The power of this collective commercials consciousness is so strong that even today, should you chant to people of a given age group, “Bo ligdol eetanu”, they will immediately snap their fingers twice and holler back, “Bank Hapoalim!” (click on this link and all the other links in this post and you’ll hear the jingles).

Shapam is the official broker for commercial airtime on the Voice of Israel and, by uploading a tiny portion of their archives, they have done a wonderful public service for all of those scratching their heads and going, “What was the name of that awful carbonated wine we used to drink because there was no good wine in Israel?” (Fantasia), “Did I imagine it or was that really Sassi Keshet singing the Dogli song?” (Yes, it is he), or “How long has Osem been using that same tag line” (At least since 1961, if we go according to the release date of this early “Zeh tov, zeh tov, zeh Osem” spot).

Some very famous singers supplemented their incomes by writing and singing ad jingles, from The Dudaim pitching Wissotzky Tea in the Sixties, Arik Einstein hawking Telma instant soup or Danny Sanderson promoting Yosef the Carpet King in the Seventies. It’s understandable, as Israeli artists didn’t earn much then — or even now.

Following the great egg dearth of the 1973-4 Yom Kippur War, entertainer Gadi Yagil was hired to promote egg consumption in 1977 in the spot known as “Beitzim, beitzim“. The ad became a classic due, in no small part, to the fact that the listening public didn’t necessarily associate the song with the primary topic but rather, with its secondary meaning.

That same year, the airwaves got up and boogied to the disco beat with an ad for a new soft drink named for that thriving metropolis, that glorious city on the hill, that new Jerusalem which beckoned to all Israelis: Queens.

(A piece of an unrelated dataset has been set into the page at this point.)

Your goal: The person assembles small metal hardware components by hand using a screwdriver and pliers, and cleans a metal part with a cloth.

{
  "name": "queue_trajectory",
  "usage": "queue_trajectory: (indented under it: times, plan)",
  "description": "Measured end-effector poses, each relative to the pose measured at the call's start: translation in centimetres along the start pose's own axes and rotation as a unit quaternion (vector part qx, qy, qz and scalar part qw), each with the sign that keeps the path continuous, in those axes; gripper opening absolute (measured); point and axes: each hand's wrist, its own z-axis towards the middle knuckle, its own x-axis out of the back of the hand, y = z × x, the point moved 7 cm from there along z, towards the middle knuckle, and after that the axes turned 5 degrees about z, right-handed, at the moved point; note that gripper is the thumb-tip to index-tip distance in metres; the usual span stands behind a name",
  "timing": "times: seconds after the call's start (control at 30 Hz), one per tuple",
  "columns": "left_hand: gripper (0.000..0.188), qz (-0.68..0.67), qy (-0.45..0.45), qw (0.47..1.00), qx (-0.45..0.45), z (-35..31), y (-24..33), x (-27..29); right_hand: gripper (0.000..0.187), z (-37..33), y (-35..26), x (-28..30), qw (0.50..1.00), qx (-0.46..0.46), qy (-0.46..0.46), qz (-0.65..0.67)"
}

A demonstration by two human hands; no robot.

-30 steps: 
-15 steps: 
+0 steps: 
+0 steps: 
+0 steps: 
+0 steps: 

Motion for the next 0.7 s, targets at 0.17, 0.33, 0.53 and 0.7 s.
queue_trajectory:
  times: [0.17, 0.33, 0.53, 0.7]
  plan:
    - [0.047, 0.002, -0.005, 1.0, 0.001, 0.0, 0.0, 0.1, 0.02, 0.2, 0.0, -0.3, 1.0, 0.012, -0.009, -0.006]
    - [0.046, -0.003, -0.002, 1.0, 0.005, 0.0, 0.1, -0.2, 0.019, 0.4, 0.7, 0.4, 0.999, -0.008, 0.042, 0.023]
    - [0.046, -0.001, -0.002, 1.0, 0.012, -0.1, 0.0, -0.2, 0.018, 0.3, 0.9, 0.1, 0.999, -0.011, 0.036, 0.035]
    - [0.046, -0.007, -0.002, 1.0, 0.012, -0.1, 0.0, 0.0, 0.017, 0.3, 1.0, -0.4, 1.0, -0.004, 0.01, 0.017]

Seriously.

Shandy, a mixture of beer and lemon soda, has recently been launched on the Israeli market. But this isn’t the first time. For a brief moment in 1982, there was a beverage on the market known as “British Shandy“. It was apparently terrible (one friend used to call it “British shandeh“) but the jingle has looped in my brain ever since. Another that arises unbidden in the dark hours of the night: Achim Farag (Farag Brothers)… 1,2,3,4 photo studios!

If you, like me, know with certainty that Dor ha-jeans shoteh Queens (The jeans generation drinks Queens), don’t wait a minute longer. There are many more jingles to click on and listen to at the Shapam site.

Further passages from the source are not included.